Na contracapa, vemos a cantora de corpo inteiro, paramentada com indumentárias pretensamente indígenas, mais parecida com uma “pele vermelha” de faroeste americano; mas, detalhe, de seios à mostra. Na verdade, trata-se de uma imagem até singela, mas bastou para chamar a atenção dos censores responsáveis pela “moral” e pelos “bons costumes”. O problema era a exposição pública nas lojas de disco.

Para solucionar o problema “legal”, sem precisar destruir as capas já impressas, a gravadora Philips envolveu o disco em embalagens de plástico preto ou azul. Para ver, teria que comprar. Com certeza, muita gente esbugalhou os olhos.

Por falar em olhos, no mesmo ano, 1973, o maestro Tom Zé lançou o álbum “Todos os olhos”. Se o problema do disco da Gal era o que se via, o disco de Tom Zé era o que se pensa que vê. Circulam diversas teorias sobre esta capa. A mais recorrente é que se trata não de um olho de vidro, mas de uma bola de gude encaixada no ânus. Aparentemente, a ideia original, proposta pelo poeta Décio Pignatari, sócio da agência de publicidade E=mc2, era mesmo essa.

O objetivo, claro, era afrontar o moralismo imposto pelo Regime Militar. Um tanto constrangido, não de todo convencido, Tom Zé concordou. O assistente de estúdio Reinaldo Moraes ficou responsável por realizar as fotos. Tentou com uma namorada, fã do tropicalismo, mas não deu certo. As imagens ficaram explícitas demais, não gerariam a dúvida do “será que é isso mesmo?” esperado. Outro fotógrafo, Chico Andrade, tentou com uma prostituta, novamente sem sucesso. Optaram por chamar a namorada de Reinaldo Moraes de volta e fotografá-la com uma bola de gude na boca, com os lábios levemente crispados. Dessa vez, as fotos ficaram perfeitas e foram usadas na capa do disco.

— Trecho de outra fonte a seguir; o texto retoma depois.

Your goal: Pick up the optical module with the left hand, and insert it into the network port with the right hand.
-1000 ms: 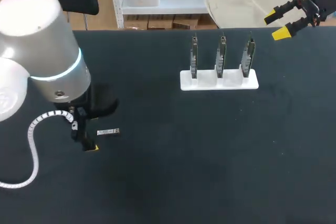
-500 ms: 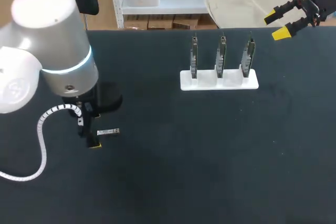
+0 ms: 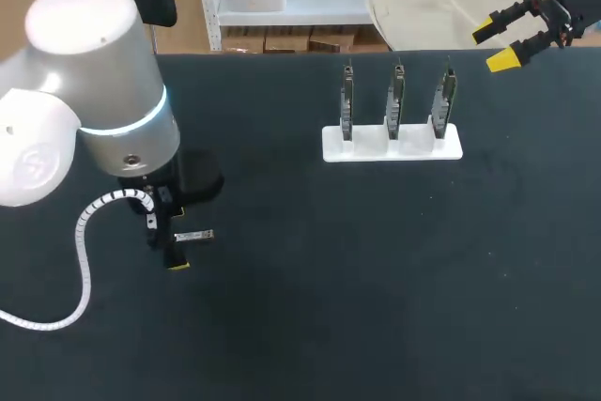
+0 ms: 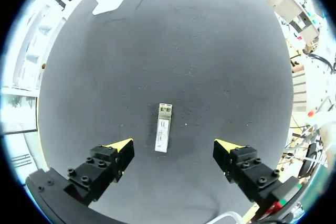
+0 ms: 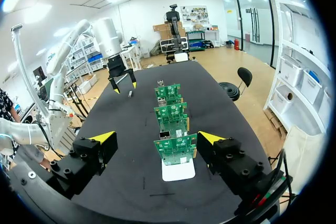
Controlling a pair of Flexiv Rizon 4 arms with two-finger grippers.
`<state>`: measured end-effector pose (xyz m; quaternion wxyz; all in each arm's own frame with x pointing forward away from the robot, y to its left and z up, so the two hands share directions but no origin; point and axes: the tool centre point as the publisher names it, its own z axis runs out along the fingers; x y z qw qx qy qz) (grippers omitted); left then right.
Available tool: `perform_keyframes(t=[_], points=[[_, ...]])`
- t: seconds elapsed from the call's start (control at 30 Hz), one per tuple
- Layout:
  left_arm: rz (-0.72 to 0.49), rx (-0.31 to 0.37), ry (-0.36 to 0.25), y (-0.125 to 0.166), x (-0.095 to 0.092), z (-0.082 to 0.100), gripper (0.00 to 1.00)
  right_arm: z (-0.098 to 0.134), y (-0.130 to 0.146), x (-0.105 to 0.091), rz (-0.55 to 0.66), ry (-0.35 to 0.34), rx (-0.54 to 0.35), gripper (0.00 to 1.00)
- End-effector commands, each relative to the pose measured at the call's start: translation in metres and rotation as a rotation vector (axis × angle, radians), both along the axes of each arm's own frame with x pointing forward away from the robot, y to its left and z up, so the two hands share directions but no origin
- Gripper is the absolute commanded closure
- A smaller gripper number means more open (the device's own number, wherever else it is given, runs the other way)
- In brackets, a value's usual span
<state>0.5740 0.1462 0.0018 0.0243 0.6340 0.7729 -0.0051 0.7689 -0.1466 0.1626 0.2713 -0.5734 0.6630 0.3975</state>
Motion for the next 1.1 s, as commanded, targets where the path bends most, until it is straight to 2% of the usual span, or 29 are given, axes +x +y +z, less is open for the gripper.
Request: perform_keyframes(t=[0.03,0.63,0.7,1.1], points=[[-0.014,0.005,0.01,-0.0026,0.0042,-0.0053,0.0,-0.0001,0.0003,-0.0023,-0.004,-0.004,-0.001,0.0],[-0.004,0.004,0.017,-0.0025,0.003,-0.0084,0.0,-0.0001,0.0003,-0.0023,-0.004,-0.004,-0.001,0.0],[-0.014,0.034,0.03,-0.003,0.0032,-0.0099,0.0,-0.0001,0.0003,-0.0023,-0.004,-0.004,-0.001,0.0],[-0.016,0.024,0.035,-0.0045,0.0034,-0.0112,0.0,-0.0001,0.0003,-0.0023,-0.004,-0.004,-0.001,0.0]])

A essa altura a história da bola de gude anal já tinha se espalhado. O próprio Tom Zé só foi informado da verdade tempos depois que o disco foi lançado. Hoje, a lenda tornou-se fato. Como se diz no clássico faroeste “O Homem que Matou o Facínora”, de John Ford, “se a lenda é mais interessante do que a verdade, publica-se a lenda”.

Foto: Reprodução

Capa do livro “The Lowbrow Art of Robt. Williams”, de 1979 | Foto: Reprodução

Em alguns casos, o que parece que está em questão não seria verdades ou mentiras, mas limites da liberdade de expressão. Parece ser o caso da capa do álbum de heavy metal “Appetite for Destruction”, lançado pela banda americana Guns and Roses, em 1987. A capa mostra, segundo a interpretação mais corrente da ilustração, um ser metálico, possivelmente um robô, prestes a ser atacado por uma criatura monstruosa, após ter violentado uma jovem, que aparece jogada no chão, desmaiada e desnuda. Curiosamente, o desenho não era original. Havia sido feito pelo cartunista Robert Williams, que o intitulou exatamente “Appetite for Destruction”, tendo sido usada para ilustrar a capa de seu livro “The Lowbrow Art of Robt. Williams”, de 1979.

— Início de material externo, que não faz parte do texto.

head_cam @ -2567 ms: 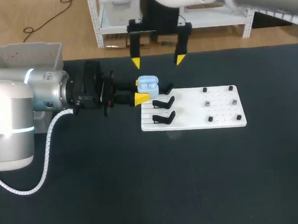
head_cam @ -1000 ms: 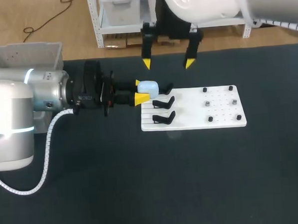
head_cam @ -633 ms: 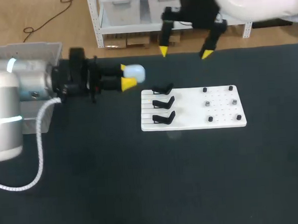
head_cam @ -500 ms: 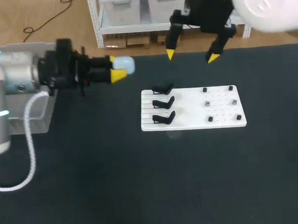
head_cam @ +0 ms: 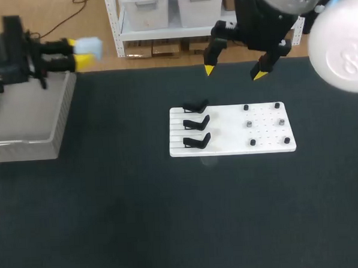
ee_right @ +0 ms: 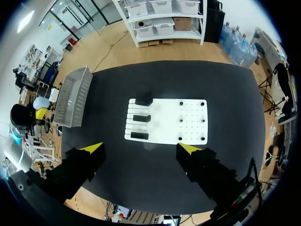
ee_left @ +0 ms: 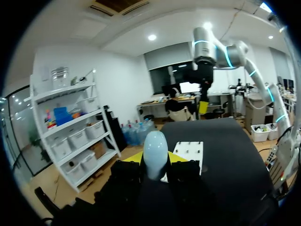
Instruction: Pick up each earbud case from the left stands, insert the matching earbuds, close the lid, and place the case in the box.
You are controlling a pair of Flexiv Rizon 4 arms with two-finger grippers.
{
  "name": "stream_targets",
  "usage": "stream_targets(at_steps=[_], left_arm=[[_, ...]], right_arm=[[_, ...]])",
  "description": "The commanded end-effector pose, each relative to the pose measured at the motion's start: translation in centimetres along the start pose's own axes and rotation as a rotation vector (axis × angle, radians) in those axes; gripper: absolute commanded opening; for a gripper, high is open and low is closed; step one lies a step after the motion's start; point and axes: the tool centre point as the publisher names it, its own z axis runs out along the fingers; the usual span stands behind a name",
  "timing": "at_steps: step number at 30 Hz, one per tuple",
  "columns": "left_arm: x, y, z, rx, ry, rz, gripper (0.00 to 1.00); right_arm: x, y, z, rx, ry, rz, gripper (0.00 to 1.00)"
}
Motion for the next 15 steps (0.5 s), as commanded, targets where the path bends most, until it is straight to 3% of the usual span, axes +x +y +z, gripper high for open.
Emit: stream_targets(at_steps=[1,7,15], left_arm=[[0.6,0.8,-3.9,-0.262,0.067,-0.034,0.00],[3.4,3.5,-6.6,-0.389,0.181,-0.068,0.00],[8.9,7.5,-9.7,-0.539,0.283,-0.158,0.00]], right_arm=[[0.3,-0.1,0.0,0.001,-0.048,0.002,1.00],[0.3,-0.1,0.0,0.001,-0.048,0.002,1.00],[0.3,-0.1,0.0,0.001,-0.048,0.002,1.00]])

A capa potencialmente geraria múltiplas interpretações sobre as complexas relações entre homem e máquina, inteligência artificial e coisas do tipo, mas acabou se tornando controversa única e exclusivamente porque foi considerada ofensiva. Não pelo público heavy metal, que não se abala facilmente, mas pelo imenso esquema midiático no qual a banda estava se enveredando.

O álbum de estreia do Guns gerou polêmica e, após pressão, acabou substituída

O álbum de estreia do Guns gerou polêmica e, após pressão, acabou substituída

O Guns and Roses era um sucesso pop anunciado e “Appetite for Destruction” seu álbum de estreia. Se por um lado os metaleiros de carteirinha não se importavam nem um pouco com o potencial agressivo da imagem, por outro os pais dos adolescentes gritadores que se vestiam de preto movidos pela moda do metal podiam se assustar.

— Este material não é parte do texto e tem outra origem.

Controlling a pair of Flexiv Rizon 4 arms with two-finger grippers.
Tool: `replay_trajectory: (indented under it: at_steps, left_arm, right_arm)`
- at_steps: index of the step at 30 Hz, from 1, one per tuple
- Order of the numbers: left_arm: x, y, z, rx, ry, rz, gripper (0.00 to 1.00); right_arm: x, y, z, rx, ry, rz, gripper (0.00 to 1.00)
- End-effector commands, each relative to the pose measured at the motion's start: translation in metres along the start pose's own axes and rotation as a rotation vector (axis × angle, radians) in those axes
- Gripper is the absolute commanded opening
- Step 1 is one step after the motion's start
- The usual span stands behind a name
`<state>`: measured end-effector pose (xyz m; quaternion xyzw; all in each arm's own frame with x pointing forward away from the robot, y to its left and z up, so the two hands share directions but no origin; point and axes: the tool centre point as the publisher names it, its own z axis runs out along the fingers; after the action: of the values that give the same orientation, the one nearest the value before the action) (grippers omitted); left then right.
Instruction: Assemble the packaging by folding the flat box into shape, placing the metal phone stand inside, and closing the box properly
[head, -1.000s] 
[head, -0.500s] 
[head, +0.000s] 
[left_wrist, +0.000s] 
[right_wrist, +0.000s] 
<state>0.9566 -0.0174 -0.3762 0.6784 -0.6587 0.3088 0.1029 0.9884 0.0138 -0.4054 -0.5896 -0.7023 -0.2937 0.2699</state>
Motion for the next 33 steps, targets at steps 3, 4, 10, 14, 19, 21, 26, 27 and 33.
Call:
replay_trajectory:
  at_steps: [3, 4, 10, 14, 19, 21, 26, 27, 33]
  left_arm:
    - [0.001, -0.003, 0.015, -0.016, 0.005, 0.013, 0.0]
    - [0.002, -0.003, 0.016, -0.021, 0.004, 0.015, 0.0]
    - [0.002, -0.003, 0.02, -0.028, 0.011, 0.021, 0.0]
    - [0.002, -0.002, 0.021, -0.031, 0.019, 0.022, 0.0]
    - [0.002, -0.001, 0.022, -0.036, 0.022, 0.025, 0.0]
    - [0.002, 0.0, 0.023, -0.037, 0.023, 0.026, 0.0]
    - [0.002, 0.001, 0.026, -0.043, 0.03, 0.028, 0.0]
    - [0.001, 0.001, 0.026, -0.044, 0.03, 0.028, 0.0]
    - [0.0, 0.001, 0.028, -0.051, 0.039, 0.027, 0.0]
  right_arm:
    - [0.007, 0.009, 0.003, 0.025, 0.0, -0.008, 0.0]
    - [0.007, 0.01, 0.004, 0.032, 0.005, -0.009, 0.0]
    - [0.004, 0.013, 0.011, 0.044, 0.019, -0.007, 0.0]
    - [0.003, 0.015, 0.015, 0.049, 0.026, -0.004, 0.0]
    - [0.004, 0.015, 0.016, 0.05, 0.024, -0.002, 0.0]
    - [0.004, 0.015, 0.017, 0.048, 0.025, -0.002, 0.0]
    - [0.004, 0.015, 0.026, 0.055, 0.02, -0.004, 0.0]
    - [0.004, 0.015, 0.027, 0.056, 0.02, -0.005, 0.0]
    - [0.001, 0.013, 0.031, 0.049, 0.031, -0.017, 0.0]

Os lojistas e a MTV encabeçaram um movimento exigindo a mudança da capa, o que de fato aconteceu, sendo substituída pela famosa imagem da cruz com as caveiras dos integrantes da banda. Entre a cruz e a caldeirinha, salvaram-se todos, pois o disco é fantástico.

E fantástica foi essa “Era de Ouro” das capas de discos. Lamenta­velmente, o que era ruim piorou e depois da redução das imagens com o CDs veio a indigência completa com a difusão do formato MP3 e similares. Nessas horas, até conseguimos dar alguma razão para os ludistas.

* Ademir Luiz é historiador e professor da UEG e José Maurício é engenheiro eletricista e também professor da UEG.